* Description of the task: From the data that follows, print exactly the lines starting at the one containing "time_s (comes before" and ending at the one containing "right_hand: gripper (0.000"; include both of them and nothing more.

* Records provided:
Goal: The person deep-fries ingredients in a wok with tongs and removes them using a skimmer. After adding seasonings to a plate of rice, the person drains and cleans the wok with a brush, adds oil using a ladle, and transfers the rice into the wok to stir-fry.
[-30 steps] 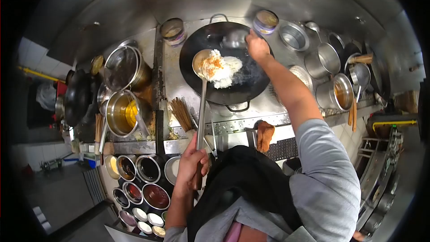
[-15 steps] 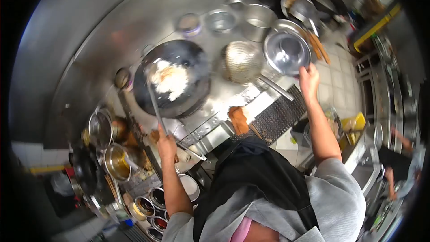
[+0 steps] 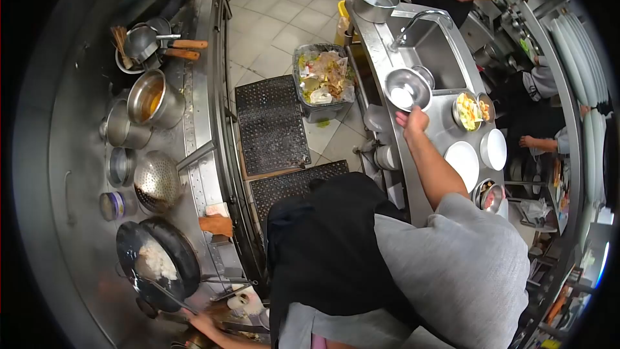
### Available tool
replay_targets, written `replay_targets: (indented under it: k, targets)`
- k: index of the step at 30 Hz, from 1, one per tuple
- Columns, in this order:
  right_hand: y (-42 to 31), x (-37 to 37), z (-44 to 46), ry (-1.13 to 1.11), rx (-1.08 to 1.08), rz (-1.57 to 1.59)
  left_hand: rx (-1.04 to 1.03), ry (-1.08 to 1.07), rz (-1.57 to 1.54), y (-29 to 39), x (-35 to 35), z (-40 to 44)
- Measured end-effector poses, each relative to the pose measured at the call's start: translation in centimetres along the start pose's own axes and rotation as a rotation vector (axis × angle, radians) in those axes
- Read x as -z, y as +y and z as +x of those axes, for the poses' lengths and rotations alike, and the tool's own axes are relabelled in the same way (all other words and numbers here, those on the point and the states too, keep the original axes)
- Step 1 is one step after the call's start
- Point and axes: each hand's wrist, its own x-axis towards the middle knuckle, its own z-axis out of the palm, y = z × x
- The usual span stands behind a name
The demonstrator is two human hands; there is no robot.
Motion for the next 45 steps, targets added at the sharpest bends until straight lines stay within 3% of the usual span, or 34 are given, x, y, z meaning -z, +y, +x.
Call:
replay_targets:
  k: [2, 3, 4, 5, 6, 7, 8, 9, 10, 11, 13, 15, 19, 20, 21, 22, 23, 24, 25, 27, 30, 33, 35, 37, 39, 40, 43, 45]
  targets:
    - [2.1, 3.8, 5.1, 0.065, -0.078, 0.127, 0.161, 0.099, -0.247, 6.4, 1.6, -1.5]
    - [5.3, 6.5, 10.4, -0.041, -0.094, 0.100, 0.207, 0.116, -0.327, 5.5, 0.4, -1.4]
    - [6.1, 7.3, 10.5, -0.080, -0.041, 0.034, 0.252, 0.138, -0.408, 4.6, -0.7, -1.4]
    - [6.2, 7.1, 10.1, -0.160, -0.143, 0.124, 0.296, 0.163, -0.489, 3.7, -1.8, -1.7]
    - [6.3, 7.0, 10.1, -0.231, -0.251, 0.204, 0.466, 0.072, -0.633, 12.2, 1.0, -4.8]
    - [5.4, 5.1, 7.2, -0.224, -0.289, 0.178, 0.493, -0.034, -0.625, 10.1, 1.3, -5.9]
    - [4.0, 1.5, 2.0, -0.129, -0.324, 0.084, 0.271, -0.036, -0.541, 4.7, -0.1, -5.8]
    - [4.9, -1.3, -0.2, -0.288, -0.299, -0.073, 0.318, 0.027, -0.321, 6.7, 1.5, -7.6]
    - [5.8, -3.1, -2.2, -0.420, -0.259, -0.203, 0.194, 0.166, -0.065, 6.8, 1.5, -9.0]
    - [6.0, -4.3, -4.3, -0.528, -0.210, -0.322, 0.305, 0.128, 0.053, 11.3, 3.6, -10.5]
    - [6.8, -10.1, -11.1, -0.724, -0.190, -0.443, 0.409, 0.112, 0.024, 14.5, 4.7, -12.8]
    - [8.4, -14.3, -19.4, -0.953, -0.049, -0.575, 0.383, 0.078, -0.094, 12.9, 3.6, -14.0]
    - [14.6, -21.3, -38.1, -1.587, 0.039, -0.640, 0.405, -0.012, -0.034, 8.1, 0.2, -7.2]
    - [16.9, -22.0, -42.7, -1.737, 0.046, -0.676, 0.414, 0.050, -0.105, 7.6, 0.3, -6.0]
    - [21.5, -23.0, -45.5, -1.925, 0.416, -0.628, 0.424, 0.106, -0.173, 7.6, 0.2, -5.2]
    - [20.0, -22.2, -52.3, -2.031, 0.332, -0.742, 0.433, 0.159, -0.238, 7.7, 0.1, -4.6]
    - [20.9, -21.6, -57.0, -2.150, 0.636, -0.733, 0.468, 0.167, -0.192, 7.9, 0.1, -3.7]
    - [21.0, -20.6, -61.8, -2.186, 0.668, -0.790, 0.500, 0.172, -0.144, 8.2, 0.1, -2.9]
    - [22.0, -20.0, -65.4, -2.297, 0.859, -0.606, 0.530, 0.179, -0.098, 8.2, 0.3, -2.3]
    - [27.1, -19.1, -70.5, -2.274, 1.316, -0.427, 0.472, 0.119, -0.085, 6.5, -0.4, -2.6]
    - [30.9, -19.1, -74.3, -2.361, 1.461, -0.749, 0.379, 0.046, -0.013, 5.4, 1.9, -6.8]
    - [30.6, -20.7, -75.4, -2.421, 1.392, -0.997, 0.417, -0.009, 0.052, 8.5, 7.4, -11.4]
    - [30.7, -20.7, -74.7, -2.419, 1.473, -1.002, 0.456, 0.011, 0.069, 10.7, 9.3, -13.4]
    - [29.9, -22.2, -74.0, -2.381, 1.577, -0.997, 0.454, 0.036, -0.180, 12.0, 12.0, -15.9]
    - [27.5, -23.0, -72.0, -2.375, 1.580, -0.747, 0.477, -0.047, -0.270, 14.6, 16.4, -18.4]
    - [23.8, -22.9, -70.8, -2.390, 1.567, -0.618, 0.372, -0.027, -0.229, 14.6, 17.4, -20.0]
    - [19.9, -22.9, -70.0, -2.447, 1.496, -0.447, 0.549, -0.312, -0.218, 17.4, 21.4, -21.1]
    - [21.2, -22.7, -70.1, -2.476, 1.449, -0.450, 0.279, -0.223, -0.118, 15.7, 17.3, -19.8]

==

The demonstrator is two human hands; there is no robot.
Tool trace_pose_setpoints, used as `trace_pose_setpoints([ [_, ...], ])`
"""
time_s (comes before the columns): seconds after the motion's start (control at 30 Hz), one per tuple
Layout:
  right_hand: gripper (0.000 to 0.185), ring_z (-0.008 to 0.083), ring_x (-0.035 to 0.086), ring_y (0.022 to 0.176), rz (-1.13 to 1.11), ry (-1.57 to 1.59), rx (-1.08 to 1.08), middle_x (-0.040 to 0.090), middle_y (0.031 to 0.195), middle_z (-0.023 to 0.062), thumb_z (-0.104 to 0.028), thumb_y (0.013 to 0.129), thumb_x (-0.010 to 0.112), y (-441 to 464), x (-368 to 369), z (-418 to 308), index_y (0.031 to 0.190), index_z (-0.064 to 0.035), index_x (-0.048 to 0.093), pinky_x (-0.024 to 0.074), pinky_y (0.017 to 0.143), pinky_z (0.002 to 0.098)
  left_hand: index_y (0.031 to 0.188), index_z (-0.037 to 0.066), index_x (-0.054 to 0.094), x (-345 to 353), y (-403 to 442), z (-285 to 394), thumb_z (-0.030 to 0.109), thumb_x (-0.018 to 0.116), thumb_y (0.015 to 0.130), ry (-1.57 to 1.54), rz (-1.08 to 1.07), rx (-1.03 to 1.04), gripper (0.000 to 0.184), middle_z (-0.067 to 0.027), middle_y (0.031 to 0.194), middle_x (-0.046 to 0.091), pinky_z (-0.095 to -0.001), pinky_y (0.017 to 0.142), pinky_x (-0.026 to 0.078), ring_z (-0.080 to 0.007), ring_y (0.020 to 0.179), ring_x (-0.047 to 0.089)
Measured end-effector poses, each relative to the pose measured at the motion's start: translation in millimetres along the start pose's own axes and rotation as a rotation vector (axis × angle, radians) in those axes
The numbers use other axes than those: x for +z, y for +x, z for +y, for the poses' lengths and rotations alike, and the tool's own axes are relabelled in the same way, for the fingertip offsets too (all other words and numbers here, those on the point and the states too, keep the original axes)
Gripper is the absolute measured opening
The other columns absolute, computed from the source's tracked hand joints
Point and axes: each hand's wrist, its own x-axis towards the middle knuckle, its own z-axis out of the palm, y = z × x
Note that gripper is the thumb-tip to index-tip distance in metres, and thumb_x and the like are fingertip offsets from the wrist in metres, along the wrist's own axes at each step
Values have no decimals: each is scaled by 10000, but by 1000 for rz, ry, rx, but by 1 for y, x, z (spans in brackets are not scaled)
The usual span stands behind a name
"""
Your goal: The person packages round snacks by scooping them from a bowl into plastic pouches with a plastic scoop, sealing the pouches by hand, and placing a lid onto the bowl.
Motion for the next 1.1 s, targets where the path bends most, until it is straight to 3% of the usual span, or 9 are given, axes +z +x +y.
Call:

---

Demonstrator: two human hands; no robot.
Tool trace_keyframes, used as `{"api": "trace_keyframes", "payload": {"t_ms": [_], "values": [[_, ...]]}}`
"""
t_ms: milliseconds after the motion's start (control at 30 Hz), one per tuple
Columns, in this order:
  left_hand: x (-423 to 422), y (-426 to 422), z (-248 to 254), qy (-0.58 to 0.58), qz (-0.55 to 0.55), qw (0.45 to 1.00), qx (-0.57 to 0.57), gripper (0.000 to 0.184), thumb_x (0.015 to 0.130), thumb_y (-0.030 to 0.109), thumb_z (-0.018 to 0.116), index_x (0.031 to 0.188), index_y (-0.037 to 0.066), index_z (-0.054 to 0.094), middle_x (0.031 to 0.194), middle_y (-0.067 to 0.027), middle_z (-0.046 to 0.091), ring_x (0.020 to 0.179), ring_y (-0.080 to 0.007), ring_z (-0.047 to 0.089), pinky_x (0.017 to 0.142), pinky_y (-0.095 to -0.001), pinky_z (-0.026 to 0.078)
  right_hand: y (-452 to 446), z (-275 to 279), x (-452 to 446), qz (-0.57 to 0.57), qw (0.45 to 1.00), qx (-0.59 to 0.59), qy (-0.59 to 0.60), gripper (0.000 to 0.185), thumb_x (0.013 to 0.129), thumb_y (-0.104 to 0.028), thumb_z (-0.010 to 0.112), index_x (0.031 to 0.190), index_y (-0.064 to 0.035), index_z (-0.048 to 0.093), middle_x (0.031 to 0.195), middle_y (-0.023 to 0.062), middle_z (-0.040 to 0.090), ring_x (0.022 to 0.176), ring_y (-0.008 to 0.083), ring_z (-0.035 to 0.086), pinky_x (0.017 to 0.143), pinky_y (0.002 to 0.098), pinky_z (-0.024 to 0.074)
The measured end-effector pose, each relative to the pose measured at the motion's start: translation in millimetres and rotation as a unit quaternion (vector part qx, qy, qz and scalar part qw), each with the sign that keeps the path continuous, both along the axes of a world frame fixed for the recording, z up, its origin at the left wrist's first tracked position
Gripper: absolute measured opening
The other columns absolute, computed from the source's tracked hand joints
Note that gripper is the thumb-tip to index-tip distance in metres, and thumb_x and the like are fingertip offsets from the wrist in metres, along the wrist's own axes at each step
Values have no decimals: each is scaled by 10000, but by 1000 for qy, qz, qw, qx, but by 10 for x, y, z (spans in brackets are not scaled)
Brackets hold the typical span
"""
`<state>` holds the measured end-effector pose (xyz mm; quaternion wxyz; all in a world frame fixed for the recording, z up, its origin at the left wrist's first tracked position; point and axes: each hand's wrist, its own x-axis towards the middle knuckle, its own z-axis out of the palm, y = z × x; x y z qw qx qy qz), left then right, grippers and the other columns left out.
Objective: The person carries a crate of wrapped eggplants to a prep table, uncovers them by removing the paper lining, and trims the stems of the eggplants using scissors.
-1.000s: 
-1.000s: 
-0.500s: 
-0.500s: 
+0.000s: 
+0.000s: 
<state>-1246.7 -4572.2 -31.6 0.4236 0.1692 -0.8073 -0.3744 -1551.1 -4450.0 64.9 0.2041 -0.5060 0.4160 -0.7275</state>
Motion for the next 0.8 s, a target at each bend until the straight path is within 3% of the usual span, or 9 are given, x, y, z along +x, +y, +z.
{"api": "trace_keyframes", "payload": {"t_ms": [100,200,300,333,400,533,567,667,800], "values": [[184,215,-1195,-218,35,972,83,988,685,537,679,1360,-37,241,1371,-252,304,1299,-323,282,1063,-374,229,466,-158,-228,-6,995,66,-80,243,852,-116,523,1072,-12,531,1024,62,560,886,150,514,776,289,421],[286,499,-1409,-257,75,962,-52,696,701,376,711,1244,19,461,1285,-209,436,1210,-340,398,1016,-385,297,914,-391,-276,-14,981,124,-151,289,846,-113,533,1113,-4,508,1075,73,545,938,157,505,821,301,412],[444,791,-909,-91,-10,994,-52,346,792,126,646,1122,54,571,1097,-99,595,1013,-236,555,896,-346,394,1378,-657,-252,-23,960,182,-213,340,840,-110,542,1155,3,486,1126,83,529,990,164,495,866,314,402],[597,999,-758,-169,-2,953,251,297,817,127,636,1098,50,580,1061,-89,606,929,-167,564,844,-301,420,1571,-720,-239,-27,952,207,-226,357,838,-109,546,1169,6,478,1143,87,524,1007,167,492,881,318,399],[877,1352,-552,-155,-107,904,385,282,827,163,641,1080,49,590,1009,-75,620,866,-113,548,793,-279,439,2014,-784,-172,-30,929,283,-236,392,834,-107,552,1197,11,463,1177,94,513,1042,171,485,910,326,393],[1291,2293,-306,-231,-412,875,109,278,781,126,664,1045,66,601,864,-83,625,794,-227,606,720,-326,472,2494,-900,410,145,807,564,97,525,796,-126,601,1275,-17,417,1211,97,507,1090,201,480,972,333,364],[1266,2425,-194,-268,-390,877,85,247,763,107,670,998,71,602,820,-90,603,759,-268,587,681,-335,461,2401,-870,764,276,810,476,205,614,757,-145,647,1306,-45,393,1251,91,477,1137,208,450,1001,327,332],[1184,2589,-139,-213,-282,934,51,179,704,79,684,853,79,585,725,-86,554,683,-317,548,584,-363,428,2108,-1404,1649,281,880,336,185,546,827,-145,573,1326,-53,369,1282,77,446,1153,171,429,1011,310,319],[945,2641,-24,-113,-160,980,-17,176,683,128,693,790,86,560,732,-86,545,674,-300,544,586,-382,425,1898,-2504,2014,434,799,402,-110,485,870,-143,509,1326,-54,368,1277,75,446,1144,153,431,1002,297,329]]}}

* Solved problem:
time_s (comes before the columns): seconds after the motion's start (control at 30 Hz), one per tuple
Layout:
  right_hand: gripper (0.000 to 0.185), ring_z (-0.008 to 0.083), ring_x (-0.035 to 0.086), ring_y (0.022 to 0.176), rz (-1.13 to 1.11), ry (-1.57 to 1.59), rx (-1.08 to 1.08), middle_x (-0.040 to 0.090), middle_y (0.031 to 0.195), middle_z (-0.023 to 0.062), thumb_z (-0.104 to 0.028), thumb_y (0.013 to 0.129), thumb_x (-0.010 to 0.112), y (-441 to 464), x (-368 to 369), z (-418 to 308), index_y (0.031 to 0.190), index_z (-0.064 to 0.035), index_x (-0.048 to 0.093), pinky_x (-0.024 to 0.074), pinky_y (0.017 to 0.143), pinky_z (0.002 to 0.098)

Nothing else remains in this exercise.